Avant de condamner les homosexuels sur le principe, certains Bouddhistes feraient bien de s'occuper d'abord d'être spirituels. Somme toute, de vivre un peu moins de la lettre et un peu plus de l'Esprit. Le débat est vieux comme le monde … et fait toujours grincer les mêmes dents. Le mythe de Sodome rejoint également le Bouddhisme, laïc et monastique, pour qui celui qui accepte de subir la sodomie peut être condamnable : non pour son acte en lui-même, mais du fait des difficultés qu'il peut susciter au sein de sa communauté (il est alors auteur du malheureux "scandale" qu'envisage Jésus, c'est à dire d'un désordre). 

 

L'homosexuel, comme tout homme, est donc condamnable du fait de son état spirituel (intellectuel, et non simplement mental), qui le rend apte ou non à rester dans tel ou tel cadre (en l'espèce : terrestre, lunaire ou solaire), mais non en tant que tel.

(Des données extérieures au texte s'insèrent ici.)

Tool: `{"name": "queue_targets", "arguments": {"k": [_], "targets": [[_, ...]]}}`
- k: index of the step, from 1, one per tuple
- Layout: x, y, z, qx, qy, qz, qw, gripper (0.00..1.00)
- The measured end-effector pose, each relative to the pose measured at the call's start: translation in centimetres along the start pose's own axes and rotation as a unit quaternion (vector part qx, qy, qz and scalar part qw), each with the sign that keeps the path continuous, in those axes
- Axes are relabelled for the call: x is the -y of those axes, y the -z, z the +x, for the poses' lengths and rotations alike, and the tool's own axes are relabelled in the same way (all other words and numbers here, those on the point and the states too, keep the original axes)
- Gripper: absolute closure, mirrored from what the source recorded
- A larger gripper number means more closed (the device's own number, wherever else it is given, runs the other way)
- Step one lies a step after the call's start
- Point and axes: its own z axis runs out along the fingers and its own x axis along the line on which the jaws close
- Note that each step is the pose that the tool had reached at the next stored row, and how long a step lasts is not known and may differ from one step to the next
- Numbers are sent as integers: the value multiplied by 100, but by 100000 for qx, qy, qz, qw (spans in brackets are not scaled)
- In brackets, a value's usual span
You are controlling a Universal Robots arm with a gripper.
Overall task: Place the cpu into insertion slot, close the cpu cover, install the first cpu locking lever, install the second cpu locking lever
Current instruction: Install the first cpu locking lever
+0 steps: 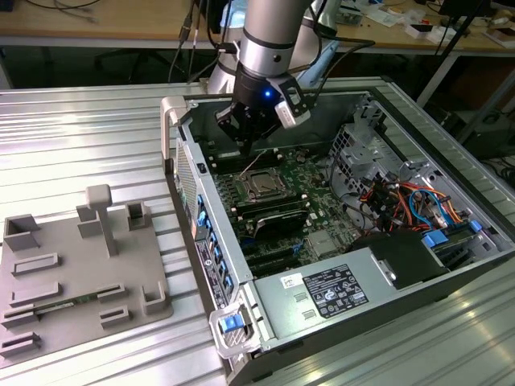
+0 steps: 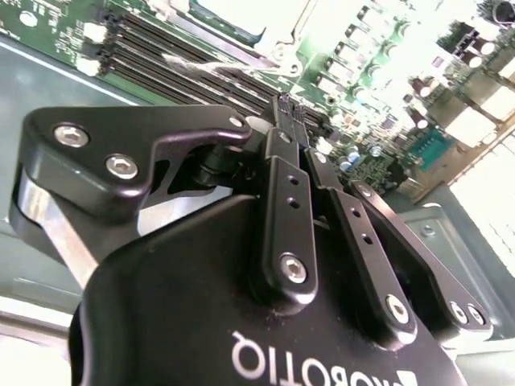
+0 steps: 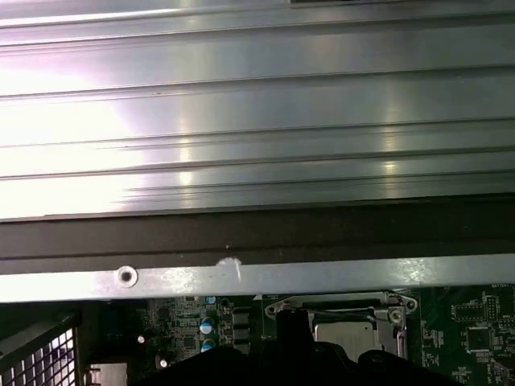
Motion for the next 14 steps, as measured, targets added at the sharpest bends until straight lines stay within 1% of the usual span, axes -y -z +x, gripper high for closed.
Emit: {"name": "queue_targets", "arguments": {"k": [1,2,5,14], "targets": [[-8,-14,-34,2,28,44,100000,89],[-20,-40,-85,6,78,88,100000,89],[-25,-67,-147,14,131,94,100000,89],[-25,-68,-149,7,256,100,100000,89]]}}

Il est tout à fait intéressant de noter que les Kanaks de Nouvelle Calédonie sont favorables à toutes les pratiques sexuelles, mais pourvu qu'elles s'opèrent dans le cadre de l'intimité, et non de la vie coutumière. Il n'y a donc pas là de "mariage gay". Les "Sauvages" sont sans doute beaucoup plus "civilisés" que ce que les modernes voudraient nous faire croire … 

 

La modernité, sous cet aspect encore, n’a rien inventé et est le plus souvent un tissus d’imbécilités habituelles. 

 

Extraits de « Bouddhisme et homosexualité » De Pascal Treffainguy / bLama Detchen Kunzang Trinley Odzer.